Whatever the starting point, most patients who’ve experienced biological dentistry appreciate a few common things:

More thorough conversations. Holistic dental practices tend to take longer histories and explain treatment rationale more fully. Understanding why a certain restoration material is being chosen, or why PRF is being used in your procedure, matters — and a good practice makes that information accessible.

Materials that take the whole body into account. Metal-free options aren’t just about aesthetics. There are real biocompatibility considerations, and patients who’ve prioritized their health elsewhere are often especially motivated to understand what’s going into their mouth.

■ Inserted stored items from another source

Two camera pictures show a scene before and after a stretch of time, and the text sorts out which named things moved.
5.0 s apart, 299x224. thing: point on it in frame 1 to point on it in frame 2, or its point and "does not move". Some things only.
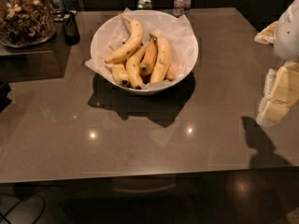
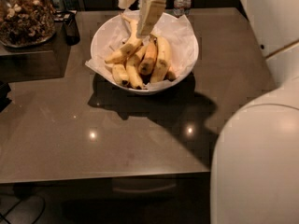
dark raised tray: x=46 y=62 does not move
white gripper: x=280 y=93 to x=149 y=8
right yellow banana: x=163 y=59 does not move
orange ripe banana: x=149 y=58 does not move
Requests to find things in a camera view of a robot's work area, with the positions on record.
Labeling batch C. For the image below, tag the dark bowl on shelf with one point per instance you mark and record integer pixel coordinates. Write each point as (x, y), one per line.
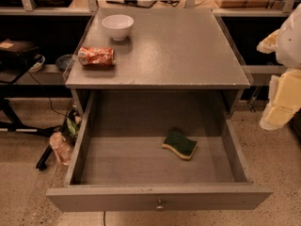
(63, 62)

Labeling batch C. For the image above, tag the green yellow sponge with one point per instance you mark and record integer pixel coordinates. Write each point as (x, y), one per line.
(180, 145)

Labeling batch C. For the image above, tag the clear plastic bottle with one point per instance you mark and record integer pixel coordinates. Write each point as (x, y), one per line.
(61, 148)

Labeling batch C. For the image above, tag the black bag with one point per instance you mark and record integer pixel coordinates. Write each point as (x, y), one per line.
(15, 53)

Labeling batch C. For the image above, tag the metal drawer knob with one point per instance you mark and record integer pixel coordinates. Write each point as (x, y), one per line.
(159, 207)

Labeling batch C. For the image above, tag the grey cabinet counter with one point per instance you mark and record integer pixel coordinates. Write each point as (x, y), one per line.
(168, 48)

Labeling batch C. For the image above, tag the grey open drawer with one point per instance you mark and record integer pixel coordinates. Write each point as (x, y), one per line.
(119, 164)

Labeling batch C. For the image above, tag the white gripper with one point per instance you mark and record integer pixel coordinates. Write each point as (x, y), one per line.
(291, 46)

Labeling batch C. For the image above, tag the white bowl on shelf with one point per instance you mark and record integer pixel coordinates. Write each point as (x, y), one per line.
(38, 65)

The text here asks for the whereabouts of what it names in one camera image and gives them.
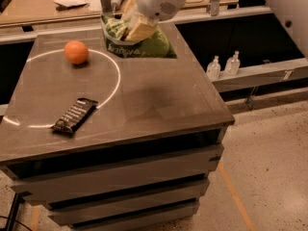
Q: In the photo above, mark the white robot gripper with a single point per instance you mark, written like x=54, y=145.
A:
x=155, y=0

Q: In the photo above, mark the green jalapeno chip bag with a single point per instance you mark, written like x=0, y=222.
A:
x=118, y=42

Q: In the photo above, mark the black rxbar chocolate bar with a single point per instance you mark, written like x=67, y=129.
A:
x=75, y=116

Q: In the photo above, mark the white papers on desk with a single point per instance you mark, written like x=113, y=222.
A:
x=71, y=3

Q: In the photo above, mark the orange fruit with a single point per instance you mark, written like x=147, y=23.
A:
x=76, y=52

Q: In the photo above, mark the clear sanitizer bottle left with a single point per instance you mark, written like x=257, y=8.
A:
x=213, y=69

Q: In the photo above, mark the clear sanitizer bottle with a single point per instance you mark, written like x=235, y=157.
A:
x=213, y=69
x=233, y=64

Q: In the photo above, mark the clear sanitizer bottle right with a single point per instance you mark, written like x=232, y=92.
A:
x=233, y=64

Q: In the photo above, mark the wooden background desk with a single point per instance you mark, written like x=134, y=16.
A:
x=30, y=12

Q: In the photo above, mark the grey drawer cabinet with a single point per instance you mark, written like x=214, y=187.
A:
x=143, y=155

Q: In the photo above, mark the metal shelf rail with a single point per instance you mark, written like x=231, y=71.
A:
x=263, y=74

A conservative philosophy. Preserving natural tooth structure, choosing less invasive approaches when available, and avoiding over-treatment are principles that resonate with patients who’ve been skeptical of dentistry that seems to push toward more intervention than necessary.

Integration with overall health. The connections between oral health and systemic health are well-documented and increasingly recognized. A practice that takes these connections seriously — and helps patients understand how their dental health fits into the bigger picture — offers something genuinely different from a standard preventive and restorative practice.

A Note on Finding the Right Practice

Not every practice that uses the word “holistic” applies these principles consistently or has the training to back them up. When evaluating a biological dental practice, it’s worth asking specific questions:

  • Are all restorations metal-free?
  • What sedation options are available, and are they necessary for the treatments being recommended?
  • Does the practice use PRF for surgical procedures?
  • How do they approach mercury amalgam removal — do they use safe removal protocols?

A practice with real commitment to biological dentistry will welcome these questions. It’s also worth looking for providers who have sought out training through organizations like the IAOMT (International Academy of Oral Medicine and Toxicology) or IABDM (International Academy of Biological Dentistry and Medicine).

The goal, as always, is finding care you trust — delivered by people who understand what you value and are equipped to provide it.